* **ACTIVITY**: Scan the entries below for the string "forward" and copy every line where it turns up.

* **EXCERPTED DATA**:
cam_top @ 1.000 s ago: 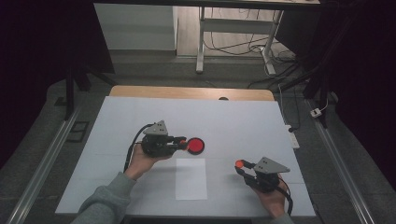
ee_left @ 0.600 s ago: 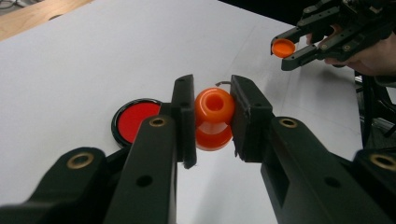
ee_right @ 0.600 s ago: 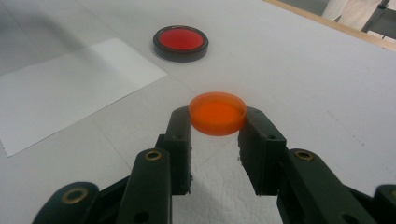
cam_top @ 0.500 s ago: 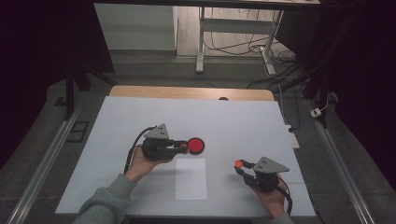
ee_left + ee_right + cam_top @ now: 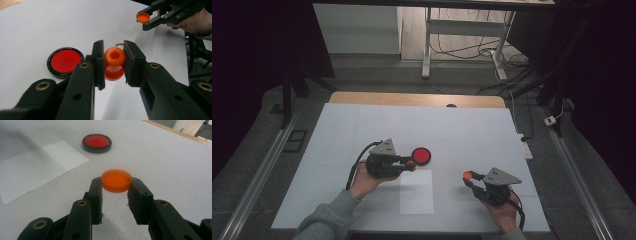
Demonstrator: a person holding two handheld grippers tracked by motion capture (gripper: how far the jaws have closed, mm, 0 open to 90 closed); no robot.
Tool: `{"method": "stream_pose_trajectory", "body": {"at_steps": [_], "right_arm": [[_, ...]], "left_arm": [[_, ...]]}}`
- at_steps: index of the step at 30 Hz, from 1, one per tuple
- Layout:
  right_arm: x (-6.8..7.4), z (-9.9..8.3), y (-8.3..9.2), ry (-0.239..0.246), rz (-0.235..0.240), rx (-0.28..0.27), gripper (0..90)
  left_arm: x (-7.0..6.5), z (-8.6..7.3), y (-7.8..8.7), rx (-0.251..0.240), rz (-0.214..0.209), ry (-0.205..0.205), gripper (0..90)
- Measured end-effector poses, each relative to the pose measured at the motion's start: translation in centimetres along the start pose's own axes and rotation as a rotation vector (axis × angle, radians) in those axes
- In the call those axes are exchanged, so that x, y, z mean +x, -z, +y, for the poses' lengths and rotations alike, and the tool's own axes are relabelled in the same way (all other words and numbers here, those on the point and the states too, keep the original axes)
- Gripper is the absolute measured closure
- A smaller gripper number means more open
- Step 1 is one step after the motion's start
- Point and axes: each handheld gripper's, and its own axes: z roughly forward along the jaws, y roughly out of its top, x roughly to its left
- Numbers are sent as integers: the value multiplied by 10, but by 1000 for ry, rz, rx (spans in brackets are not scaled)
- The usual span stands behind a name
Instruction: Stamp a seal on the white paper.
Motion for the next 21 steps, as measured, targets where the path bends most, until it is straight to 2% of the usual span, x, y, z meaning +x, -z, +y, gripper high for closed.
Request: {"method": "stream_pose_trajectory", "body": {"at_steps": [21], "right_arm": [[1,0,-1,5,2,6,646]], "left_arm": [[0,-12,-20,57,3,9,726]]}}
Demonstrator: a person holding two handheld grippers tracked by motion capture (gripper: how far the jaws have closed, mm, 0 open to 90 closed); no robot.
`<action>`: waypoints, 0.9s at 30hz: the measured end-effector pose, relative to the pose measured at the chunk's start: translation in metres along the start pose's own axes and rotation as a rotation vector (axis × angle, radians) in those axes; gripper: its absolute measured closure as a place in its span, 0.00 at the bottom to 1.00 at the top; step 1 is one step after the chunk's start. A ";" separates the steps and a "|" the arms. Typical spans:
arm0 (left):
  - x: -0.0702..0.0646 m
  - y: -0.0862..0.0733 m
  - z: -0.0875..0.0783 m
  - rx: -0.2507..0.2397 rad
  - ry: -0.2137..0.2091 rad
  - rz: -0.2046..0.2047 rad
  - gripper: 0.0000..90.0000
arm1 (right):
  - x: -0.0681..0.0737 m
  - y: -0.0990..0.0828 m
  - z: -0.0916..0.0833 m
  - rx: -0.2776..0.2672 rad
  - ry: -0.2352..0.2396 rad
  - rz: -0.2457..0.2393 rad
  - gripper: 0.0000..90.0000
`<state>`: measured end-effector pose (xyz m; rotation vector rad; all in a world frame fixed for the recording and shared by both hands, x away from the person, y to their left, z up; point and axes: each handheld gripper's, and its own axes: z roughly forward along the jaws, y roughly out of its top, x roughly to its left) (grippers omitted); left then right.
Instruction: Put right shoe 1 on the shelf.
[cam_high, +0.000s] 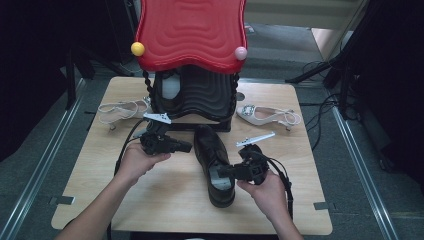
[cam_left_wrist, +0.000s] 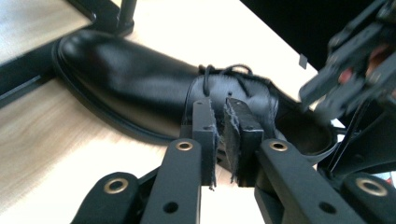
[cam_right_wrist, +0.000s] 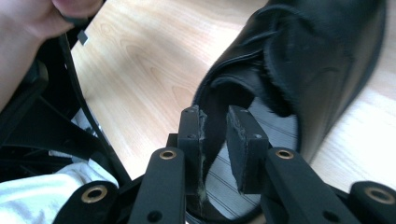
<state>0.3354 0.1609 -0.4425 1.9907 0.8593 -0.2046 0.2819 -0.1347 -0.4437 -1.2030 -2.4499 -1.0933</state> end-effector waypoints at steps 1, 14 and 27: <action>-0.001 0.003 -0.002 0.005 -0.004 0.005 0.91 | 0.001 0.001 0.003 0.008 0.001 0.004 0.81; -0.009 0.043 -0.025 0.001 0.002 0.064 0.98 | 0.010 0.015 0.041 0.093 -0.037 0.022 0.72; -0.015 0.078 -0.059 -0.044 0.006 0.097 0.99 | 0.011 0.016 0.069 0.166 -0.104 0.002 0.73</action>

* **TASK OUTPUT**:
- Point and axes: each handheld gripper's, and its own axes: z roughly forward along the jaws, y roughly out of its top, x roughly to its left
`<state>`: measured end-effector pose (xyz m; rotation vector rad; all in a world frame fixed for the recording and shared by both hands, x away from the person, y to their left, z up; point and axes: each handheld gripper's, and its own axes: z roughly forward along the jaws, y roughly out of its top, x roughly to its left) (grippers omitted); left then right.

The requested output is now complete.